Reproduce exactly the lines below, from the first through the one containing "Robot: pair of", and nothing more.

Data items
====================

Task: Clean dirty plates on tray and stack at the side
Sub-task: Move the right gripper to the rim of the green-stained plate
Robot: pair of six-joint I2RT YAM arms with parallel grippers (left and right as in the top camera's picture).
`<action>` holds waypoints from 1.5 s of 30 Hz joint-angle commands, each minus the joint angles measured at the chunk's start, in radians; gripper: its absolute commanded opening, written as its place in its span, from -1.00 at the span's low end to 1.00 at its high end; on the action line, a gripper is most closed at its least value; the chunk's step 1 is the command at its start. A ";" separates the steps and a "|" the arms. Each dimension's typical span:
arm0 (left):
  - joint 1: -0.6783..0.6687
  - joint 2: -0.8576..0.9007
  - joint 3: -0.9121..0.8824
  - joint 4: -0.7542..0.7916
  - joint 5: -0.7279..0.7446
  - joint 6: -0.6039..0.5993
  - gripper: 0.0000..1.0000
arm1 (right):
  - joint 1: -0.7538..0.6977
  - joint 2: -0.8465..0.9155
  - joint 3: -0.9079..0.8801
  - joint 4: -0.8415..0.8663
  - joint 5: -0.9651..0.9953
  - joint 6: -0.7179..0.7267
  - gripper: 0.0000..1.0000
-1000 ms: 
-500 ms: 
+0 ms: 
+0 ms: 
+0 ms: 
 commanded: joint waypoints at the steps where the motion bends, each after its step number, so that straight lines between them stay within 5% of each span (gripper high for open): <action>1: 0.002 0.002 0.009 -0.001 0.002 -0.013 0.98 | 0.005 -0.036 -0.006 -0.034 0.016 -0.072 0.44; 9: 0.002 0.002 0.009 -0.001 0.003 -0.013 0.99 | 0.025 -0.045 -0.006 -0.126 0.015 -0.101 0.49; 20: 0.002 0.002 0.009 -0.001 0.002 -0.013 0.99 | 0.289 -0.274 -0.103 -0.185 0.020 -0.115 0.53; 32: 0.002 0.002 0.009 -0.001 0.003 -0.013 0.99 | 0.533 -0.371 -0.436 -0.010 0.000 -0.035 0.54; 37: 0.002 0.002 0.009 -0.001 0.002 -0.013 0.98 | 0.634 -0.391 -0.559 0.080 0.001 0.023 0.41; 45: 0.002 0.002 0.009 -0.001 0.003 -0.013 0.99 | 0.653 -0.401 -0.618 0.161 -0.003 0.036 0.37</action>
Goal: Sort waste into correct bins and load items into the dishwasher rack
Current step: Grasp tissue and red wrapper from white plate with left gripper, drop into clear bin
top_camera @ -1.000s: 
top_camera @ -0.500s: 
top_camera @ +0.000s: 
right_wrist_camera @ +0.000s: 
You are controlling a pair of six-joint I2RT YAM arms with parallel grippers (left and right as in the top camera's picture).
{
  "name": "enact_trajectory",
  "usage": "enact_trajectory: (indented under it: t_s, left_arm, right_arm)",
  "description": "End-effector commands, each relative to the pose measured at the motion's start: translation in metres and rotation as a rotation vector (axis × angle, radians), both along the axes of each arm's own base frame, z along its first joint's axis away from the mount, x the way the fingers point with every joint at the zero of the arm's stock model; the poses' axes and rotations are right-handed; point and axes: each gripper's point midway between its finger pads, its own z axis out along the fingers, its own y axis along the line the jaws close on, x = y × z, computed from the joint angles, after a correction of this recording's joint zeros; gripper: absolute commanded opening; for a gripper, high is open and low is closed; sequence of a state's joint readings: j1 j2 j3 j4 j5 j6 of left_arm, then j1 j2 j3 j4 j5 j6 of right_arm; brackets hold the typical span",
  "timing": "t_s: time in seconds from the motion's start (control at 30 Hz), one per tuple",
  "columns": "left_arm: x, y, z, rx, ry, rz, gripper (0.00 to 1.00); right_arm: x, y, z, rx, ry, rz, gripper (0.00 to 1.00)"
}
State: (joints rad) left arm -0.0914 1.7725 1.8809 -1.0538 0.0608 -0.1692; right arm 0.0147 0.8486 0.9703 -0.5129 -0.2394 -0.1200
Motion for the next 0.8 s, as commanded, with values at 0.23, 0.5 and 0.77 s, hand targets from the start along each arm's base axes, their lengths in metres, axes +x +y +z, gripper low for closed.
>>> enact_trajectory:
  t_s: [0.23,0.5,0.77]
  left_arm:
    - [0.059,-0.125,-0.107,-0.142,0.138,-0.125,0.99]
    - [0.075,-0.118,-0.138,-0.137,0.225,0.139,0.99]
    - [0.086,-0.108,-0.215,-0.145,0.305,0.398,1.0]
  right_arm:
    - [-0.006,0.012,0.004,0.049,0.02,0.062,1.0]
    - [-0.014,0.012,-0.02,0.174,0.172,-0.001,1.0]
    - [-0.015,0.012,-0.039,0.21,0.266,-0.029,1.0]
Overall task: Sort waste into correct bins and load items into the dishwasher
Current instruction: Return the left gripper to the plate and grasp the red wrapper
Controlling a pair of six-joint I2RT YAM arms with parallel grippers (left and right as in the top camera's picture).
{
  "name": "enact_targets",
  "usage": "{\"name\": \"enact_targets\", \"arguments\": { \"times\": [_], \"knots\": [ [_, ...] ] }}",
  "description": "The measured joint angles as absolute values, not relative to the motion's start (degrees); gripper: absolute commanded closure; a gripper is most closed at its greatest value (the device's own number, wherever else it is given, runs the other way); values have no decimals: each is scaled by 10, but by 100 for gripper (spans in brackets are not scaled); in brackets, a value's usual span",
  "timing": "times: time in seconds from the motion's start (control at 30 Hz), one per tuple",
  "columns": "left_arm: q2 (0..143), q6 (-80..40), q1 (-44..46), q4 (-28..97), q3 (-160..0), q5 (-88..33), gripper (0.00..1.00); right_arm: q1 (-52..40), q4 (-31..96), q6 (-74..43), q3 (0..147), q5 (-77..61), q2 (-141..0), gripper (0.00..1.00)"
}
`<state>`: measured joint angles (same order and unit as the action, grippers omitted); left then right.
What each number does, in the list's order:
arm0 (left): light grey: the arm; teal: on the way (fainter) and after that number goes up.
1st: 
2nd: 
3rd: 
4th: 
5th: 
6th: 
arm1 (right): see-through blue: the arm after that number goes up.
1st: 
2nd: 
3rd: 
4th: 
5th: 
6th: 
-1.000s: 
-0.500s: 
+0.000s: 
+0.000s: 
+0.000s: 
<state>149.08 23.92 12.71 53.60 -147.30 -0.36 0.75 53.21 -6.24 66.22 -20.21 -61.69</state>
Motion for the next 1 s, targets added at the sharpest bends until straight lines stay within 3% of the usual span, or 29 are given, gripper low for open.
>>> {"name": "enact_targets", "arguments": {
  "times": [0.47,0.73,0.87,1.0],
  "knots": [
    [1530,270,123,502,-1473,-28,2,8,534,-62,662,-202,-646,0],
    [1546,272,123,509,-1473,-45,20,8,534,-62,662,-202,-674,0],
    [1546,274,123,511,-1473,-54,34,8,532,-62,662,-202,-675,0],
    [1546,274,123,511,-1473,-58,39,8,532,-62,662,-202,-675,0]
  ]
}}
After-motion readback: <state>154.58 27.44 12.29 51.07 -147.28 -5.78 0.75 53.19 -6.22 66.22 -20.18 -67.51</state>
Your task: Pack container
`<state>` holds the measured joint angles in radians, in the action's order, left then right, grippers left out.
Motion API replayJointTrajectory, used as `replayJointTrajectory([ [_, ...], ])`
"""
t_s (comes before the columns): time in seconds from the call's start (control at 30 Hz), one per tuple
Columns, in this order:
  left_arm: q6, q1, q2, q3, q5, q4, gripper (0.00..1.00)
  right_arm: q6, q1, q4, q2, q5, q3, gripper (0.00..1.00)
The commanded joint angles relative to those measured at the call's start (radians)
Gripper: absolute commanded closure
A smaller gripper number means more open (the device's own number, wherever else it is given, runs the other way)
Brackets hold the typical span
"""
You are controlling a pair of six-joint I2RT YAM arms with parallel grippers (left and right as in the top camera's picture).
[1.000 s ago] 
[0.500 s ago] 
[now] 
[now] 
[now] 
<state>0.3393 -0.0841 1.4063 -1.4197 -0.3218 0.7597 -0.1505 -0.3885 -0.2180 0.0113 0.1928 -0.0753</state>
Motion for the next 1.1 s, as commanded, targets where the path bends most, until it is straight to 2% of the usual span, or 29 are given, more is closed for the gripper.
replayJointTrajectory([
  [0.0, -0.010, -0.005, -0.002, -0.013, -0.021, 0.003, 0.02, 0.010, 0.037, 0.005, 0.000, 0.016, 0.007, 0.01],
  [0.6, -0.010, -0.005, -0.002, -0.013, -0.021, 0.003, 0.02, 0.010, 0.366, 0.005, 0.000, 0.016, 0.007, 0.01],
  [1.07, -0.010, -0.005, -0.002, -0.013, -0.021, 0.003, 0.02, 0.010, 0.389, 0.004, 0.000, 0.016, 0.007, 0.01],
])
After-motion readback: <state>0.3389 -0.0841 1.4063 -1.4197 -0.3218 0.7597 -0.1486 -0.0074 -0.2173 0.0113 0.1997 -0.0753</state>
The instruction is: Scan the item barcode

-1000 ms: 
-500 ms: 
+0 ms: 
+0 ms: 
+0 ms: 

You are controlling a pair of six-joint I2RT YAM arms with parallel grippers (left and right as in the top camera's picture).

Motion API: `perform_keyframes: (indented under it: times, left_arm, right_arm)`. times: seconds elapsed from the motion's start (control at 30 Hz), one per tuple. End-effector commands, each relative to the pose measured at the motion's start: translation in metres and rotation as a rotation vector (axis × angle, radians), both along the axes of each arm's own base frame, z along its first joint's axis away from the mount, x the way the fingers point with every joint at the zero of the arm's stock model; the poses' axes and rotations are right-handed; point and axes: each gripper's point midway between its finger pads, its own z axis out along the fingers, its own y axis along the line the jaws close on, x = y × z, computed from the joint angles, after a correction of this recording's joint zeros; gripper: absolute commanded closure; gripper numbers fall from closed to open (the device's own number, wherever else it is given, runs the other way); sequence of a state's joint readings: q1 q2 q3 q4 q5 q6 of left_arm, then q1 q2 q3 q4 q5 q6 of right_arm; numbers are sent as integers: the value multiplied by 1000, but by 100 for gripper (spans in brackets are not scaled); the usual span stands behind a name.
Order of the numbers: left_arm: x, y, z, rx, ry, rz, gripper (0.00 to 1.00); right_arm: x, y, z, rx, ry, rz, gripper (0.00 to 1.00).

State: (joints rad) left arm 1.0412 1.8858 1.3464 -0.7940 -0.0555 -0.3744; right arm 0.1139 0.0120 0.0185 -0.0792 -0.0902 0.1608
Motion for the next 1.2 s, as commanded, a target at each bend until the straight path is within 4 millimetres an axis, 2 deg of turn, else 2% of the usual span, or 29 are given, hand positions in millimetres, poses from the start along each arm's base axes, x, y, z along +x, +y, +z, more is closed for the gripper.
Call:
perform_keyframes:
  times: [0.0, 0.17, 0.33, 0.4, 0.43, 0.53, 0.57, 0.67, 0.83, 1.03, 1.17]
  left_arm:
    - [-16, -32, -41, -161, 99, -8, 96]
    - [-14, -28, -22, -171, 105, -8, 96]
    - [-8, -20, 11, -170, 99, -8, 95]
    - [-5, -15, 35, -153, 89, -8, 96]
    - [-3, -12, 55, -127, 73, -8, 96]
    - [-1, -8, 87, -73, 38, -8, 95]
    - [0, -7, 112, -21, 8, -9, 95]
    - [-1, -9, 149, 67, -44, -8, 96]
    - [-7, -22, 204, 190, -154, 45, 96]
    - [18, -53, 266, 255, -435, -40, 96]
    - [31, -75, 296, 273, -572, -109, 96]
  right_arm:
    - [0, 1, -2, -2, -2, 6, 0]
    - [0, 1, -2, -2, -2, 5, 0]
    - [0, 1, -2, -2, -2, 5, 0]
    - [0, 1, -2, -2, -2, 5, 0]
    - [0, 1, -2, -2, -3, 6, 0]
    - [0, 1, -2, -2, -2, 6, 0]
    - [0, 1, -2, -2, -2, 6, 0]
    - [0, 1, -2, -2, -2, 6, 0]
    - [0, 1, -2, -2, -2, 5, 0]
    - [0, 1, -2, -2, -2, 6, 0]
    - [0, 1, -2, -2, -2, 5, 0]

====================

(TASK RESULT)
Task: Clean dirty plates on tray and stack at the side
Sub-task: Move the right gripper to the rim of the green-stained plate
Robot: pair of six-joint I2RT YAM arms with parallel grippers (left and right as in the top camera's picture).

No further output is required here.